Civil Defence & Emergency
Te Rākau Whakamarumaru

In an emergency situation or event, civil defence is communities, organisations and government working together to get ready and get through it. Here you'll find details about hazards, alerts, our civil defence centres and local and regional civil defence updates.

What is Civil Defence?

Civil Defence is not one thing. It is communities, organisations and government working together to get ready and get through an emergency. We are all Civil Defence.

Civil Defence professionals are here to coordinate the emergency services, welfare service agencies, utility companies and the community during an emergency. But because you are Civil Defence too, you need to make sure you can take care of yourself and people you care about when there is an emergency.

Alerting

If a disaster happened now, would you be ready?

Due to its location and environment, New Zealand faces many potential disasters. In some cases, such as a weather related or volcanic disaster, there may be time for a warning. But an earthquake or a tsunami close to land could strike without warning.  All disasters have the potential to cause disruption, damage property and take lives. So it's vital that you prepare now. The get ready get thru website will show you how to get ready, so you'll get through.

Get Ready

  1. Learn about disasters and how to keep safe
  2. Create and practice a household emergency plan
  3. Assemble and maintain emergency survival items
  4. Have a getaway kit in case you have to leave in a hurry

Civil Defence Centres

In a civil defence emergency, Ōtorohanga’s response is coordinated from the Civil Defence Centre at the Council Office in Maniapoto Street, Ōtorohanga. 

The Council building has a standby generator to ensure that power disruptions do not hinder the response effort and also has communications equipment, which provides alternate forms of communication in case any telecommunications network is disrupted or overloaded.

A minimum of two exercises a year are held at the Centre to ensure that our staff are ready to respond to any emergency if required.

A Civil Defence Centre has also been set up at Kāwhia (either at the Kāwhia School or Kāwhia Sports Club) to respond to any emergency that will impact on the Kāwhia and Aotea Communities.

Hazards

Floods are New Zealand's number on hazard in terms of frequency, losses and declared civil defense emergencies. Of all emergencies declared since 1963, over 70% have been flood-related.
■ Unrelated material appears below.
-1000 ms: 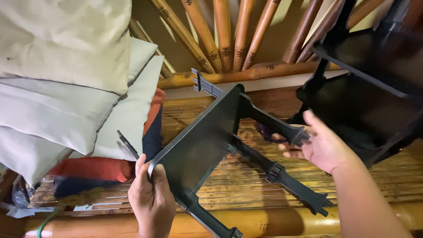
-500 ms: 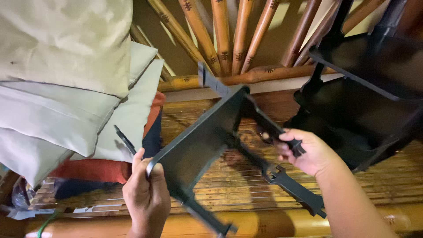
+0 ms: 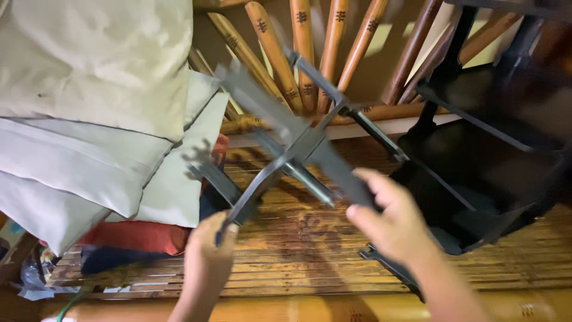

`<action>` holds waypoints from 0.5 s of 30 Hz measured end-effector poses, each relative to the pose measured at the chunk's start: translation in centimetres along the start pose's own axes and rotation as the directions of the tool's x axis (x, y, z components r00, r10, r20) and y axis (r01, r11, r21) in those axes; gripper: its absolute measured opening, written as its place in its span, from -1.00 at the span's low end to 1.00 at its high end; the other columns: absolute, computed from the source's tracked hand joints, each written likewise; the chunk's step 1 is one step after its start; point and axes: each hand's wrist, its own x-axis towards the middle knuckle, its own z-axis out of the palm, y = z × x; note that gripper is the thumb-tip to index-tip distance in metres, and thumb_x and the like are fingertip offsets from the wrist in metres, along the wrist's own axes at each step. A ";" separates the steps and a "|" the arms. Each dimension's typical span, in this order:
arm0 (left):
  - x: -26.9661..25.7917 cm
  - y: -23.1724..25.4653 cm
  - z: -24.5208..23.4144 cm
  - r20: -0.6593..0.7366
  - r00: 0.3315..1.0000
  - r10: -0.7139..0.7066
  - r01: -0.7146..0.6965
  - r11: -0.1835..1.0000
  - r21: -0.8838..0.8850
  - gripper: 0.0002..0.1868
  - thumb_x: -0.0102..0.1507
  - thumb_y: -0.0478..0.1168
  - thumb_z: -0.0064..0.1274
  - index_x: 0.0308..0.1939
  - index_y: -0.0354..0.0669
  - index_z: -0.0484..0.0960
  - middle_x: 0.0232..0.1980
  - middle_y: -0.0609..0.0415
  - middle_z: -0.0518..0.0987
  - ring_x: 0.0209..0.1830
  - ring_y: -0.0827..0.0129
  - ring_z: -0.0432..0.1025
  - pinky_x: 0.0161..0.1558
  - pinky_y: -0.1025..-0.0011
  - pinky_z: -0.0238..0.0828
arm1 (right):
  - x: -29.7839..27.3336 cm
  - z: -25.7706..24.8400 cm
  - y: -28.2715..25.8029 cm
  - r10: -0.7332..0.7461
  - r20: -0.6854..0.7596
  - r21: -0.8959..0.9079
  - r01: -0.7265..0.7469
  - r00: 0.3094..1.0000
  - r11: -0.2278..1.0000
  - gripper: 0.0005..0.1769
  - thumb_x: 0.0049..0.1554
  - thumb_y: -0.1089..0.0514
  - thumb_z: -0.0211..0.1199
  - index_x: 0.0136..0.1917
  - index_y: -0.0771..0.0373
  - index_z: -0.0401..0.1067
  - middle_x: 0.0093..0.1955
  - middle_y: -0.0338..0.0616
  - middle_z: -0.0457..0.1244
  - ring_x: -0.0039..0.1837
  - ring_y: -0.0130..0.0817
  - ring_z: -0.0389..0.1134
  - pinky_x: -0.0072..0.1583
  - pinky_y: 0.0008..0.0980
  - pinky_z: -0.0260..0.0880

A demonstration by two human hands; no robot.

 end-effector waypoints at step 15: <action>-2.5 4.7 4.0 -0.098 0.993 -0.072 0.044 0.962 -0.268 -0.75 0.21 -0.21 0.27 -0.34 -0.32 0.55 -0.48 0.12 0.52 -0.51 0.53 0.33 -0.42 0.50 0.34 | -4.0 5.5 -2.1 0.237 0.094 -0.729 -0.095 0.967 0.677 -0.35 -0.15 -0.06 0.50 0.18 0.08 0.38 -0.33 -0.04 0.37 -0.11 -0.03 0.43 0.15 0.01 0.26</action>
Every afternoon, MetService publishes a Severe Weather Outlook for all of New Zealand for the upcoming three days.

Major storms affect wide areas and can be accompanied by strong winds, heavy rain or snowfall, thunder, lightning, tornadoes and rough seas. They can cause damage to property and infrastructure, affect crops and livestock, disrupt essential services, and cause coastal inundation.

Earthquakes happen every day in New Zealand. Instruments record the ground shaking from over 20,000 earthquakes in and around the country each year. Most are too small to be noticed, but between 200 and 300 are big enough to be felt. On a world scale, seismicity (earthquake activity) in New Zealand varies from moderate to very high. In the past couple of decades, we have seen that damaging quakes can occur almost anywhere in New Zealand.
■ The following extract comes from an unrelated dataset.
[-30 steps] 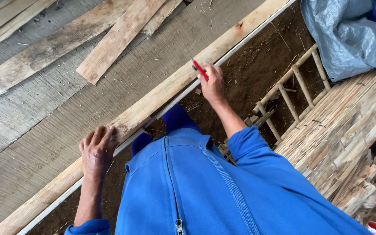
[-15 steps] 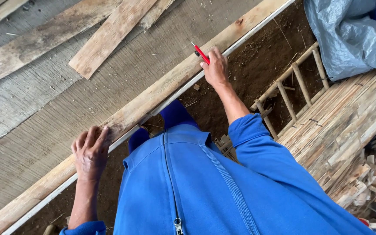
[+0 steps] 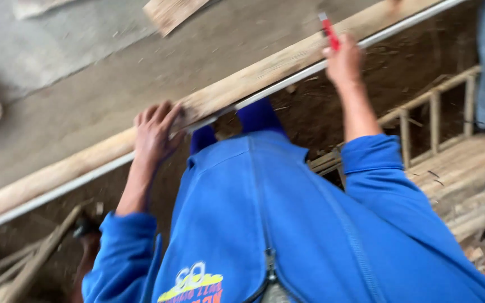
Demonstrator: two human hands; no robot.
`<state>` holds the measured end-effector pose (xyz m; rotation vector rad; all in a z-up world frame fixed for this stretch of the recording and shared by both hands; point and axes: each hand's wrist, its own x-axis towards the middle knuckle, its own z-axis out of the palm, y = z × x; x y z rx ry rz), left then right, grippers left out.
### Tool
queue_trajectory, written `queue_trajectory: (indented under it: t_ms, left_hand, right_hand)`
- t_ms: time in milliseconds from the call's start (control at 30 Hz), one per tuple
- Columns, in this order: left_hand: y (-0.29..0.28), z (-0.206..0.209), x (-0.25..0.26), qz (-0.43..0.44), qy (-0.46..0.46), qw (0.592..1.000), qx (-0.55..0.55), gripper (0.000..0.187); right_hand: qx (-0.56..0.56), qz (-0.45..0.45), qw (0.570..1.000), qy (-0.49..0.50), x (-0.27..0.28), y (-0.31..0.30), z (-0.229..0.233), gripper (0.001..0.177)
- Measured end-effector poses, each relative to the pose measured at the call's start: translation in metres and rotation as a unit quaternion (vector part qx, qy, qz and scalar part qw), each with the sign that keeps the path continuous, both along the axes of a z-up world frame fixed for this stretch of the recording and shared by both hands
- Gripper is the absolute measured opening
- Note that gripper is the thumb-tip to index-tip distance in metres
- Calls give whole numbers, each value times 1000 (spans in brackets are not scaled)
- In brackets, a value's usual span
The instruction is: Cutting thin wooden strips using a utility knife by scoring them repeatedly to fit into a wooden structure.
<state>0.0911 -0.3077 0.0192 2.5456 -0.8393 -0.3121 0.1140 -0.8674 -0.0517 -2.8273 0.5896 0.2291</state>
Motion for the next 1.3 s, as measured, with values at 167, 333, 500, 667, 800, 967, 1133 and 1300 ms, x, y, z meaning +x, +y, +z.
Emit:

If an earthquake occurs, drop to the floor, take cover under a stury piece of furniture, and hold on to that leg of the furniture.

Landslides are a serious geological hazard throughout much of New Zealand. A landslide is the movement of rock, soil and vegetation down a slope. Landslides can range in size from a single boulder in a rock fall to a very large avalanche of debris with huge quantities of rock and soil that can be spread across many kilometres.